** Opening INPUT block **

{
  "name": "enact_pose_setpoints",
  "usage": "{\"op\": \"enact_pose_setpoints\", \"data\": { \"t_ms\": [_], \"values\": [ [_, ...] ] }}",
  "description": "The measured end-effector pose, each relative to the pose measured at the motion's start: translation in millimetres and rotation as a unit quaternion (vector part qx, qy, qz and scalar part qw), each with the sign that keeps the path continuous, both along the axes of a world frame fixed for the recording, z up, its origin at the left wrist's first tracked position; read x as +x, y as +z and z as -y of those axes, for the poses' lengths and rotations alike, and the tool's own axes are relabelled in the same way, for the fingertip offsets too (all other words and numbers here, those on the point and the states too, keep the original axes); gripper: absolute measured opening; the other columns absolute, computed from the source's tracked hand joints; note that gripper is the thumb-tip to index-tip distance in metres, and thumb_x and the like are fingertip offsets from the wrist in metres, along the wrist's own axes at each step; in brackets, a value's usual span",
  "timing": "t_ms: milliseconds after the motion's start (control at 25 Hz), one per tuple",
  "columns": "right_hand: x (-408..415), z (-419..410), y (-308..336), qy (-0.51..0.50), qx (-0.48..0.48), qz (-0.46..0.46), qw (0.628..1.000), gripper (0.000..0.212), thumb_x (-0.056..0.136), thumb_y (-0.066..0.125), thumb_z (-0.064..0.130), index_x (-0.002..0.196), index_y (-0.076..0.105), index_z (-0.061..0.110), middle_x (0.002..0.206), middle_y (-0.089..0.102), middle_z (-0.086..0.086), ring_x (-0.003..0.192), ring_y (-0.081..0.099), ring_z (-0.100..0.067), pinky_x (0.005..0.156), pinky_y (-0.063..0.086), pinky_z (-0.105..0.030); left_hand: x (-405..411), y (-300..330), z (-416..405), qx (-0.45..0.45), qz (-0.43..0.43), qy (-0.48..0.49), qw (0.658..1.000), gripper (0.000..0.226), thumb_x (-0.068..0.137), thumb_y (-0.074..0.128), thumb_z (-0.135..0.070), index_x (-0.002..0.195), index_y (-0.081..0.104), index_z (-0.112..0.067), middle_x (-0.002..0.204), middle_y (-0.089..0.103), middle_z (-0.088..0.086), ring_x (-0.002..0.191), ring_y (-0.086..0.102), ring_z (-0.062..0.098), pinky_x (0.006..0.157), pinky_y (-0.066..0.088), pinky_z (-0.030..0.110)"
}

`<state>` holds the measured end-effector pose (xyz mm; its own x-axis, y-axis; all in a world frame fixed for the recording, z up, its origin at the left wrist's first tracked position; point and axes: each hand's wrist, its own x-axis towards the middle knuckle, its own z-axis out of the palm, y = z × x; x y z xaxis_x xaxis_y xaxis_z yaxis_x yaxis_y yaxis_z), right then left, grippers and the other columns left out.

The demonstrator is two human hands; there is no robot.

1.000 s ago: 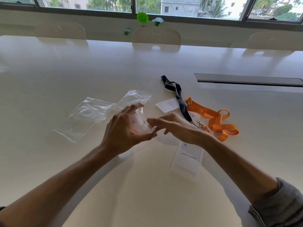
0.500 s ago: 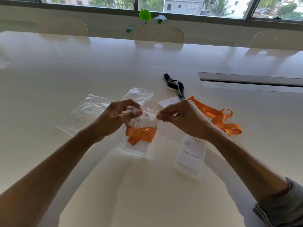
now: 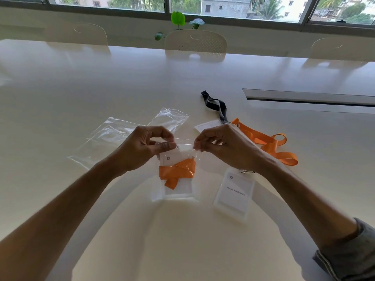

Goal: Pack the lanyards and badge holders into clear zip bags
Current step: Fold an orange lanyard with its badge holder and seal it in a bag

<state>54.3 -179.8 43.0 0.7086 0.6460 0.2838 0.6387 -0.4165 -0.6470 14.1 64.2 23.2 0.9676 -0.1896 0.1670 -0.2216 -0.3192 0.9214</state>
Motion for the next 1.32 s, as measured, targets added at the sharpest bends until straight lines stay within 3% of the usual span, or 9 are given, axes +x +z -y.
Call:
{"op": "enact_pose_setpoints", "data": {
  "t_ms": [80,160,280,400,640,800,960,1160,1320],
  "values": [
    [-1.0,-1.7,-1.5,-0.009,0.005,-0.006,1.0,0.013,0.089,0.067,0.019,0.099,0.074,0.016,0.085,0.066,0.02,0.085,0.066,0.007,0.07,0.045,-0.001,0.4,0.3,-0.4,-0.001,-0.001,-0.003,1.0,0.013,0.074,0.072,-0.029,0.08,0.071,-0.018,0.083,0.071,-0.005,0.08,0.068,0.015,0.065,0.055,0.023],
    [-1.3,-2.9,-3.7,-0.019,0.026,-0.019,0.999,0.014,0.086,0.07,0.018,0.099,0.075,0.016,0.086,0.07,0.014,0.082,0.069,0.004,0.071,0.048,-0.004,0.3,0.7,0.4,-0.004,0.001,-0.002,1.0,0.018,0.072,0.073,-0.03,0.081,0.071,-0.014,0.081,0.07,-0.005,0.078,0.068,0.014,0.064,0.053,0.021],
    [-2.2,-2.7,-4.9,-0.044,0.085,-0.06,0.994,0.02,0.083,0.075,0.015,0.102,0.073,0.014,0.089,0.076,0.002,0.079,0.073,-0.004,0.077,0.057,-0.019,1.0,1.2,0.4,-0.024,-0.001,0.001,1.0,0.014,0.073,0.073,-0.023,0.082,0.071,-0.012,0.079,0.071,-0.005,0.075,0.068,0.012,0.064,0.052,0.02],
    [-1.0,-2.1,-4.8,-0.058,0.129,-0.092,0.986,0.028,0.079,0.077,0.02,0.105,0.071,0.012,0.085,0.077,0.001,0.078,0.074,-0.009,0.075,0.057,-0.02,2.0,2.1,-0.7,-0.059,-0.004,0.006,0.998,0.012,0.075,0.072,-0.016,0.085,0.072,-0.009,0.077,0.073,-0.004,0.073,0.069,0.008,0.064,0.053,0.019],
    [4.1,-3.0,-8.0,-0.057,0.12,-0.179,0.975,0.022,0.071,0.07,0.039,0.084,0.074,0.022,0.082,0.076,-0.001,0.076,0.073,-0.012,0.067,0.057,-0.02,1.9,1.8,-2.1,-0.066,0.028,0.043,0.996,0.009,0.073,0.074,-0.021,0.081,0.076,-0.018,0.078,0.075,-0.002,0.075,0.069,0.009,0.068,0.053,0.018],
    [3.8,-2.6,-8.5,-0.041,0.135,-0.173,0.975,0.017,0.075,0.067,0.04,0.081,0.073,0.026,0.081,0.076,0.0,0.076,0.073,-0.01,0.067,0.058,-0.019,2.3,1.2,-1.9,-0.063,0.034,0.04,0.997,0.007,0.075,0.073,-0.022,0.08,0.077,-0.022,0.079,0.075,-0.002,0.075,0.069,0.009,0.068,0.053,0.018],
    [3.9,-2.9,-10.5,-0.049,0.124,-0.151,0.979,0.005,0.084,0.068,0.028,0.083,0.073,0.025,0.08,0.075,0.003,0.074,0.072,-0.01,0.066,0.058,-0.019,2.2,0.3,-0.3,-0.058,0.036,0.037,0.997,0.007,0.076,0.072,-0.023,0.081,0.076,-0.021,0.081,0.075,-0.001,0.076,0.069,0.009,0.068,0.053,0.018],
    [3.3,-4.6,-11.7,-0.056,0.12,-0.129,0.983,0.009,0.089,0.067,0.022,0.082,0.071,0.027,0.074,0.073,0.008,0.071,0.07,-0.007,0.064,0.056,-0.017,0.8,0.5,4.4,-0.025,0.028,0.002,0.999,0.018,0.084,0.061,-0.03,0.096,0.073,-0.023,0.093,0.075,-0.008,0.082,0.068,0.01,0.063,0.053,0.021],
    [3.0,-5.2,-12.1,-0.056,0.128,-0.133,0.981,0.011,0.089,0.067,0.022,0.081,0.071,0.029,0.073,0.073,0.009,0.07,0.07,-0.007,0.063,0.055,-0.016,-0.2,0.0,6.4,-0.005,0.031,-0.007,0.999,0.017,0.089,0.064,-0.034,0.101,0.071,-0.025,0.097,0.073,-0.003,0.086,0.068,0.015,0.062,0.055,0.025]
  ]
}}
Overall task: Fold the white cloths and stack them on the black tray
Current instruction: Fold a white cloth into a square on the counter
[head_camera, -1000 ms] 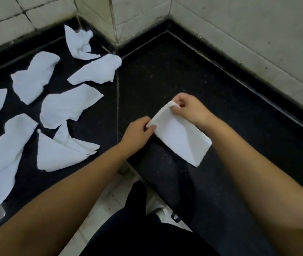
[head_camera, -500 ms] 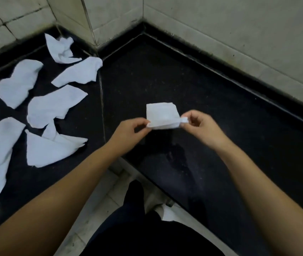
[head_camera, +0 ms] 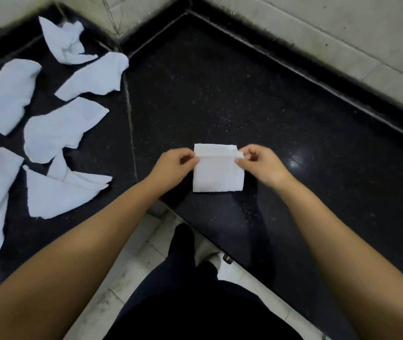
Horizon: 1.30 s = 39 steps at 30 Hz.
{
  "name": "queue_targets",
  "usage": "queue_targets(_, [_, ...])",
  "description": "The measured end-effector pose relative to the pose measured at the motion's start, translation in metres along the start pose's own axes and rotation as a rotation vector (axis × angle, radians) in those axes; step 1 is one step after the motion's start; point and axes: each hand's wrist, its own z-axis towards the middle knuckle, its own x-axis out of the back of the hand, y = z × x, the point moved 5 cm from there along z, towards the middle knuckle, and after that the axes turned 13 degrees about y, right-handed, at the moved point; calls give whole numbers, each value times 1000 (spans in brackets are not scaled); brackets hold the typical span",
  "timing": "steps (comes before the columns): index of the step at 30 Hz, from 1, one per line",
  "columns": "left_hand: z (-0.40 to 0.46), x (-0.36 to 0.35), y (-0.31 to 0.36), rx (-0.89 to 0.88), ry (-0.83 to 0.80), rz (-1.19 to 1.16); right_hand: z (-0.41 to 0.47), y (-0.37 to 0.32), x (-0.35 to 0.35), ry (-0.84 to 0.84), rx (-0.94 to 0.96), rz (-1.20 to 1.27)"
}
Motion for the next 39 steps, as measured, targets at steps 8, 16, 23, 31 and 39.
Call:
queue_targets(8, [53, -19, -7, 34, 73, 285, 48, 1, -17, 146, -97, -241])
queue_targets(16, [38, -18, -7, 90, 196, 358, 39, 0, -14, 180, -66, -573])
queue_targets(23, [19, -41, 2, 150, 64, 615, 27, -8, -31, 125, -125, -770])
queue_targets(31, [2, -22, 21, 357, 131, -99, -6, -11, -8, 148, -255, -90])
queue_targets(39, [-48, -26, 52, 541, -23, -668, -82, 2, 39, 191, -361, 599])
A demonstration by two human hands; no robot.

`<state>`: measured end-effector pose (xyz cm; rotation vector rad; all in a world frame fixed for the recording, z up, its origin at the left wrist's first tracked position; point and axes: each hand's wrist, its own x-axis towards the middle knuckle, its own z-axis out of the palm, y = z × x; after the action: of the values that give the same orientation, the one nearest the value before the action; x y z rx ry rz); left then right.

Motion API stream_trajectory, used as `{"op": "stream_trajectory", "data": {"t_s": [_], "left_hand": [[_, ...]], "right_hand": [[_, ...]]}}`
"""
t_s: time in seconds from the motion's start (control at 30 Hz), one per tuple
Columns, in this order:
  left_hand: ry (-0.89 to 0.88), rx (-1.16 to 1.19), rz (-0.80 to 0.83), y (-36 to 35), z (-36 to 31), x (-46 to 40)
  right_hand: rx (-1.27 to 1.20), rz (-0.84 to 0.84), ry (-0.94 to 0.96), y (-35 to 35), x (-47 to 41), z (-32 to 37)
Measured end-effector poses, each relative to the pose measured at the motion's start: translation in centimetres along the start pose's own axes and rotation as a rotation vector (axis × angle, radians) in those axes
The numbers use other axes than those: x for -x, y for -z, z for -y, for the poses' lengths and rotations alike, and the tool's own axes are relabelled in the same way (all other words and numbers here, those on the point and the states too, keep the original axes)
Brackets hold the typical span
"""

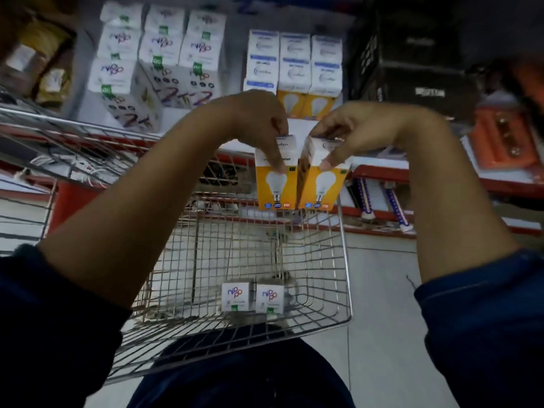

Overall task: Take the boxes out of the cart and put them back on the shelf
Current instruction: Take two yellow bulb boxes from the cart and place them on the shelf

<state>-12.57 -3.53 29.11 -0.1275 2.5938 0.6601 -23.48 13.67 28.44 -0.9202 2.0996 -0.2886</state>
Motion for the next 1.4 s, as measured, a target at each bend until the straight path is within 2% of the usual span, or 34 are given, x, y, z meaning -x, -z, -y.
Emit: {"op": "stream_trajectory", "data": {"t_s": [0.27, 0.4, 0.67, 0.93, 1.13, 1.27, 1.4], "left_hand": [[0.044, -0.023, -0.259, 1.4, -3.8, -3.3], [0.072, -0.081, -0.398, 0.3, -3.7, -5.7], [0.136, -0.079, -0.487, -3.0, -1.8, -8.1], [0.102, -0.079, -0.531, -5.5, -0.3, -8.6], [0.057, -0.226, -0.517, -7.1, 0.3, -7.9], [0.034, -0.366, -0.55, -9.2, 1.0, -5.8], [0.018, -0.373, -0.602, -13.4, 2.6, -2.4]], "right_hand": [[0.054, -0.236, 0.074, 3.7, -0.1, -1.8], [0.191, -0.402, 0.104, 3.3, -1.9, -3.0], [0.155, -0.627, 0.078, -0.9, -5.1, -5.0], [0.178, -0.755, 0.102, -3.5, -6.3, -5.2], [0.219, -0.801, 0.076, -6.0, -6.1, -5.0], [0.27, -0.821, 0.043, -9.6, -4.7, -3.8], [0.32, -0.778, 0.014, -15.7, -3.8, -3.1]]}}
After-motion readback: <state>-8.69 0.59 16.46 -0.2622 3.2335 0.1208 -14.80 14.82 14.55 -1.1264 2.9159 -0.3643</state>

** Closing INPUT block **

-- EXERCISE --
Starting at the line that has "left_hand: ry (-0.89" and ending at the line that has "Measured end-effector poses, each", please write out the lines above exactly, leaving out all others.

-- RESPONSE --
  left_hand: ry (-0.89 to 0.88), rx (-1.16 to 1.19), rz (-0.80 to 0.83), y (-36 to 35), z (-36 to 31), x (-46 to 40)
  right_hand: rx (-1.27 to 1.20), rz (-0.84 to 0.84), ry (-0.94 to 0.96), y (-35 to 35), x (-47 to 41), z (-32 to 37)
Measured end-effector poses, each relative to the pose measured at the motion's start: translation in centimetres along the start pose's own axes and rotation as a rotation vector (axis × angle, radians) in those axes

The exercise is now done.